All new Registrations are manually reviewed and approved, so a short delay after registration may occur before your account becomes active.
Wordpress site on a 512 MB RAM VPS - Need Server Configuration.
vladimirlenin
Member
in Tutorials
Hello friends, back in 2015 one of the guys on my FB list optimised my Digital Ocean 512 MB RAM VPS. I was using frotier theme & minimal plugins. I have tested it at around 3000+ concurrent vistors. Today i have 512 MB VPS & i want to test it once again, I don't have his contact unfortunately. May i know which NGINX configuration can handle that much traffic???? Pls. share your personal experience as well.

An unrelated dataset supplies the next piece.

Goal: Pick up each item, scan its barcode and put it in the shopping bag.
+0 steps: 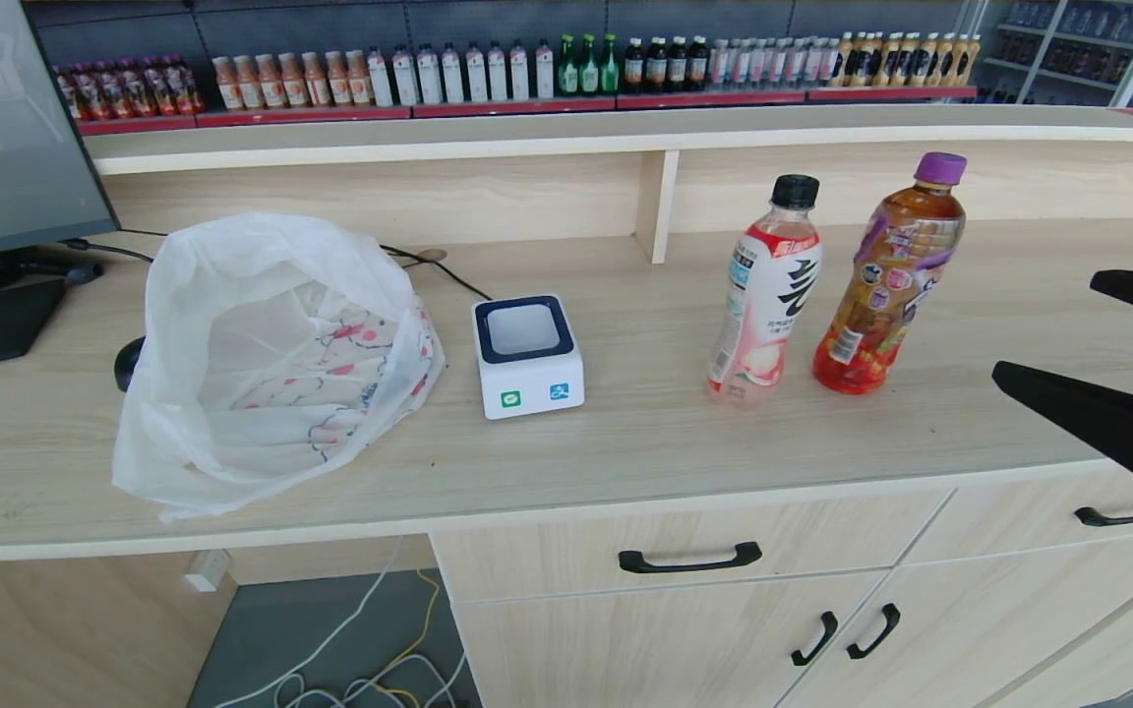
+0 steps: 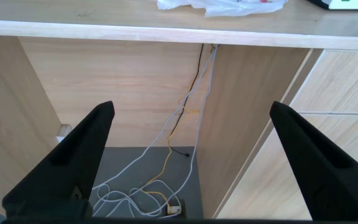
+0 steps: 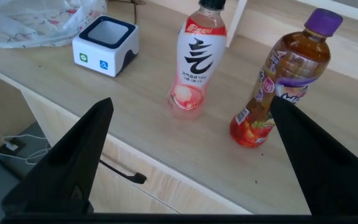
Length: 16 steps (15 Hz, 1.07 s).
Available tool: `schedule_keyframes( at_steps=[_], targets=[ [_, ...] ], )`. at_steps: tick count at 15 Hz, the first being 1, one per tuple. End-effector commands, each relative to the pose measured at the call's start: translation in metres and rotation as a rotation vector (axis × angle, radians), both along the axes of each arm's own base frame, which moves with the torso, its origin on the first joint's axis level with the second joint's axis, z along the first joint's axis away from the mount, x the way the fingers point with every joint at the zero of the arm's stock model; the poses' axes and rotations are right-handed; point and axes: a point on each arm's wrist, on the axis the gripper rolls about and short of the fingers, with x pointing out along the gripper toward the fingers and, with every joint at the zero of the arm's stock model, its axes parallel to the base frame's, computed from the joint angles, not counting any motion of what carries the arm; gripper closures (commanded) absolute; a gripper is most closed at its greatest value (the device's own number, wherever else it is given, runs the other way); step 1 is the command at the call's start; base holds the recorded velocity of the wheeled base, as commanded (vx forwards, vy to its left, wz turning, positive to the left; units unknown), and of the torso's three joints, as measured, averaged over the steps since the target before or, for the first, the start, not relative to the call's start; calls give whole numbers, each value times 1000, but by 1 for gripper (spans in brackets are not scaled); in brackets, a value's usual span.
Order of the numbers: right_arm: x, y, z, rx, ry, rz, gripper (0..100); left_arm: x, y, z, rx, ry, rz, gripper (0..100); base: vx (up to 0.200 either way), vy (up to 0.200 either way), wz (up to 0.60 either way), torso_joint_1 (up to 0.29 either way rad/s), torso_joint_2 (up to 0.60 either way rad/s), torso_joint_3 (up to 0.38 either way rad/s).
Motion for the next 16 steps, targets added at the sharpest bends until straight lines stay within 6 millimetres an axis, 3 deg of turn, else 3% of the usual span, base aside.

For ex: NGINX + Mysql + PHP-FPM + Redis
Like this i need your expert advice on what all needs to be installed & optimised. Thanks
Comments
I think Debian OS + OpenLitespeed + LSCache + MariaDB + LsPHP in this case; RAM is so limited in your case so I won't try to use object cache.
But I don’t think OLS work well on a 512 RAM VPS.
More RAM needs to be installed
I would rather up my budget for a dollar or two and get 1gb or 2gb ram. Then i would remove redis. Nginx, mysql, php-fpm is enough.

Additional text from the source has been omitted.